▶ [What the task requires]: Return the complete listing without omission.

▶ [Available data]:
********************
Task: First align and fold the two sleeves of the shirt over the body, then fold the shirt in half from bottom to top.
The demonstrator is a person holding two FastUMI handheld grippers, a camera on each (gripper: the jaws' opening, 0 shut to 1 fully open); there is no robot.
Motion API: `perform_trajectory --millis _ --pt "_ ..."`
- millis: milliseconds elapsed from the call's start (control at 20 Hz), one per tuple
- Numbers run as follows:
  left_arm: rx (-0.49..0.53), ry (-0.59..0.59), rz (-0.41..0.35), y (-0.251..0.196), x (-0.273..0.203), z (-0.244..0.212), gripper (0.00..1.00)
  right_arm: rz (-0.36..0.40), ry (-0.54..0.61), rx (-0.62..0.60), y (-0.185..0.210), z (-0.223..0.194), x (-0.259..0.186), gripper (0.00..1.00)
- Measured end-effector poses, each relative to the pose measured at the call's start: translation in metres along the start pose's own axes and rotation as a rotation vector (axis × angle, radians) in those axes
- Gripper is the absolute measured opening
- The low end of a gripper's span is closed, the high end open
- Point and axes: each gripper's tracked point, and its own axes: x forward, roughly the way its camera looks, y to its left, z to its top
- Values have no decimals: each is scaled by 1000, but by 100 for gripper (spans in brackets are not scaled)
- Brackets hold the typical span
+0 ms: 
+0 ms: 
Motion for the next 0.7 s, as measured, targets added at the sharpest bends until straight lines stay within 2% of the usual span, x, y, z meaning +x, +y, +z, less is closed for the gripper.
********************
▶ [Solution to the exercise]:
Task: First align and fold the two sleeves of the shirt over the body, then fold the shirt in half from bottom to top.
The demonstrator is a person holding two FastUMI handheld grippers, a camera on each (gripper: the jaws' opening, 0 shut to 1 fully open); there is no robot.
Motion API: `perform_trajectory --millis _ --pt "_ ..."`
- millis: milliseconds elapsed from the call's start (control at 20 Hz), one per tuple
- Numbers run as follows:
  left_arm: rx (-0.49..0.53), ry (-0.59..0.59), rz (-0.41..0.35), y (-0.251..0.196), x (-0.273..0.203), z (-0.244..0.212), gripper (0.00..1.00)
  right_arm: rz (-0.36..0.40), ry (-0.54..0.61), rx (-0.62..0.60), y (-0.185..0.210), z (-0.223..0.194), x (-0.259..0.186), gripper (0.00..1.00)
- Measured end-effector poses, each relative to the pose measured at the call's start: translation in metres along the start pose's own axes and rotation as a rotation vector (axis × angle, radians) in those axes
- Gripper is the absolute measured opening
- The low end of a gripper's span is closed, the high end open
- Point and axes: each gripper's tracked point, and its own axes: x forward, roughly the way its camera looks, y to its left, z to its top
- Values have no decimals: each is scaled by 1000, but by 100 for gripper (spans in brackets are not scaled)
- Brackets hold the typical span
+0 ms: 
+0 ms: 
Motion for the next 0.7 s, as measured, targets added at the sharpest bends until straight lines stay within 2% of the usual span, x, y, z meaning +x, +y, +z, less is closed for the gripper.

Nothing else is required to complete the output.